From: Thomas Scofield
Subject: Re: imread
Date: Wed, 2 Jul 2008 15:46:31 -0400 (EDT)



On Wed, 2 Jul 2008, S?ren Hauberg wrote:

tir, 01 07 2008 kl. 17:00 -0400, skrev Thomas Scofield:
I'm attaching the changed code as .m (imread.m) and .cc (__magick_read__.cc)
files, which I hope is workable.  The way I compile __magick_read__.cc is
with the command

   mkoctfile __magick_read__.cc `GraphicsMagick++-config --cppflags` 
-lGraphicsMagick++ -lGraphicsMagick

which presumes you have the GraphicsMagick libraries in the right places
which, for me, was as specified in the note I sent earlier today starting
this thread.  GraphicsMagick++-config is a script whose purpose I don't
quite understand (it may not be necessary).  On my debian-based machine
it came with GraphicsMagick, and parallels the script Magick++-config that
came with one of the ImageMagick packages.  I include the script in the
mkoctfile command above because in the Makefile for the image-1.0.6 package
the ImageMagick version of the script appears in the same position.

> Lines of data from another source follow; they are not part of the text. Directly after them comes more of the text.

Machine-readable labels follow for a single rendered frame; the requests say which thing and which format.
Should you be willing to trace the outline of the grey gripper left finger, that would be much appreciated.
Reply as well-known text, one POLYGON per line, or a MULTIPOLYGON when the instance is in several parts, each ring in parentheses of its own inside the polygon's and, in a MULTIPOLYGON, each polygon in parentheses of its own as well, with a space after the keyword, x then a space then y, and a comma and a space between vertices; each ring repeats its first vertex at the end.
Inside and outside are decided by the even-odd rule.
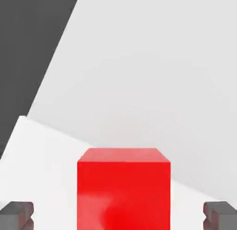
POLYGON ((0 210, 0 230, 34 230, 32 202, 11 201, 0 210))

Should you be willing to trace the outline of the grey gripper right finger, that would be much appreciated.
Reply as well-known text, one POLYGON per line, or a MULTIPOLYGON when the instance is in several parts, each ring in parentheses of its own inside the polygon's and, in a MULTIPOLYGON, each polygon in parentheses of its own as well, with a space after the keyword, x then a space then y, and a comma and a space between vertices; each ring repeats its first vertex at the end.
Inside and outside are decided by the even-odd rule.
POLYGON ((237 230, 237 210, 228 202, 205 202, 203 213, 203 230, 237 230))

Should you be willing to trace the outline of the small red cube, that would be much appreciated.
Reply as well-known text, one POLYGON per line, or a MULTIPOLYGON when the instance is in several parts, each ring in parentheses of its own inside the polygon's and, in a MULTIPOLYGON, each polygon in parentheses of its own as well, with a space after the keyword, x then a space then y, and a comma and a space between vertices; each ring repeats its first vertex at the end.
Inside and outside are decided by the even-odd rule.
POLYGON ((89 148, 77 163, 77 230, 171 230, 170 186, 156 148, 89 148))

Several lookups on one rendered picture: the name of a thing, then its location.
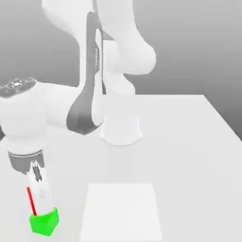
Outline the small red cube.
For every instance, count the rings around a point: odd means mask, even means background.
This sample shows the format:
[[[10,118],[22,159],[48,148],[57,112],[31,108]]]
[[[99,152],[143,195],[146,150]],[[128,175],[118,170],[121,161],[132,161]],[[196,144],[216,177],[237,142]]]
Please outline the small red cube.
[[[31,193],[31,190],[30,190],[30,187],[27,187],[27,193],[28,193],[28,196],[29,196],[29,200],[30,200],[30,204],[31,204],[31,208],[32,208],[33,215],[34,215],[34,216],[37,216],[36,209],[35,209],[35,205],[34,205],[34,201],[33,201],[33,197],[32,197],[32,193]]]

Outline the small green cube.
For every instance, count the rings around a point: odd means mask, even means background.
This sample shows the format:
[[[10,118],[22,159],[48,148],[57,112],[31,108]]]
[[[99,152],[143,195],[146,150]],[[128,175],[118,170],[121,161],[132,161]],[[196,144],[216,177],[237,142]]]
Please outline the small green cube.
[[[51,236],[59,223],[58,209],[54,207],[52,212],[42,216],[34,216],[31,214],[29,222],[33,233]]]

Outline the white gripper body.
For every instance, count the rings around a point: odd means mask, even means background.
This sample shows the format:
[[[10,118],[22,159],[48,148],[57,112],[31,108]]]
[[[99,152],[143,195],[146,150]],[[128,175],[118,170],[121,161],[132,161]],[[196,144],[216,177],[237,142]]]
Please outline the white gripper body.
[[[52,191],[45,170],[41,170],[40,174],[42,179],[38,181],[33,170],[30,170],[27,174],[36,214],[38,216],[46,215],[52,212],[54,208]]]

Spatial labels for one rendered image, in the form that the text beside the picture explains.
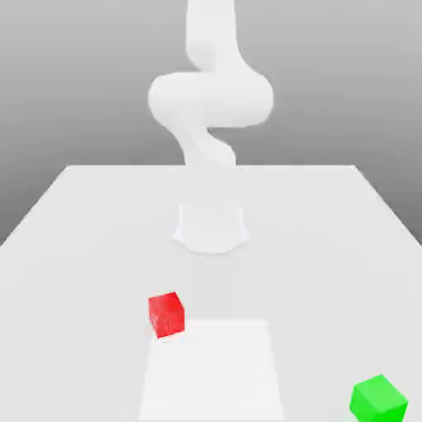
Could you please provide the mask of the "small green cube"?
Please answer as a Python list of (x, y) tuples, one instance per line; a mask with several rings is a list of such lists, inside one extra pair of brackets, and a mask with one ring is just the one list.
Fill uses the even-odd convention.
[(383, 375), (354, 385), (349, 409), (358, 422), (403, 422), (408, 400)]

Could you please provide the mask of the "small red cube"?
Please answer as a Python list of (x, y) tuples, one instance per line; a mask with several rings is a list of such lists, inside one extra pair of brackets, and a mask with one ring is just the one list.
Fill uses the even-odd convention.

I've only played with this for a couple of seconds for Octave 3.0.0, so
this'll be brief. I've tried

 I = imread ("some_pic.something");
 imshow (I)

and the result looks wrong with all the images I've tried. This might be
a bug in 'imshow', but I haven't had the time to investigate.

Can you say more about what you mean by "looks wrong"?  I have noticed
that imshow(im) displays images as quite washed out on my linux machine---far
different than if I use "display <imageFile>" or "gm display <imageFile>" to
display the image from a terminal---but that the results are fairly comparable
between the two methods on my mac.  But, then, it is on the linux machine that
I have been making changes to imread().  When I re-install the image-1.0.6
package from scratch (so as to return to unmodified code), the problem
persists.  Does this sound like what you're experiencing?

As to the code, I have a few comments:

 1) When I compile with '-Wall' I get a warning at line 94. Changing
line 22 from 'int i = mapsize;' to 'unsigned int i = mapsize;', fixes
this.

 2) The code formatting doesn't seem to match Octaves. Instead of
writing

for (...) {
   ...
}

please write

for (...)
 {
   ...
 }

and same for if statements, while loops, etc. If the loop body only
contains one line, then omit the curly brackets.

Instead of writing

for(...)

please write

for (...)

notice the extra space before the parenthesis. Same goes for if
statements, function calls, etc.

I'll report back when I know if my problems are related to 'imread' or
'imshow'.

S?ren

These comments pertain to lines of code which were there before I began
working on imread().  Nevertheless, reading through messages to
octave-maintainers has made me aware that there are code conventions,
at least for code that goes into core Octave, and I am happy to make
such changes.  There was some discussion in April (perhaps other months
too) of putting together a page of "octave contributing guidelines", but
I've not found the result anywhere.  Do you know of the existence of a
webpage or other document that summarizes coding conventions?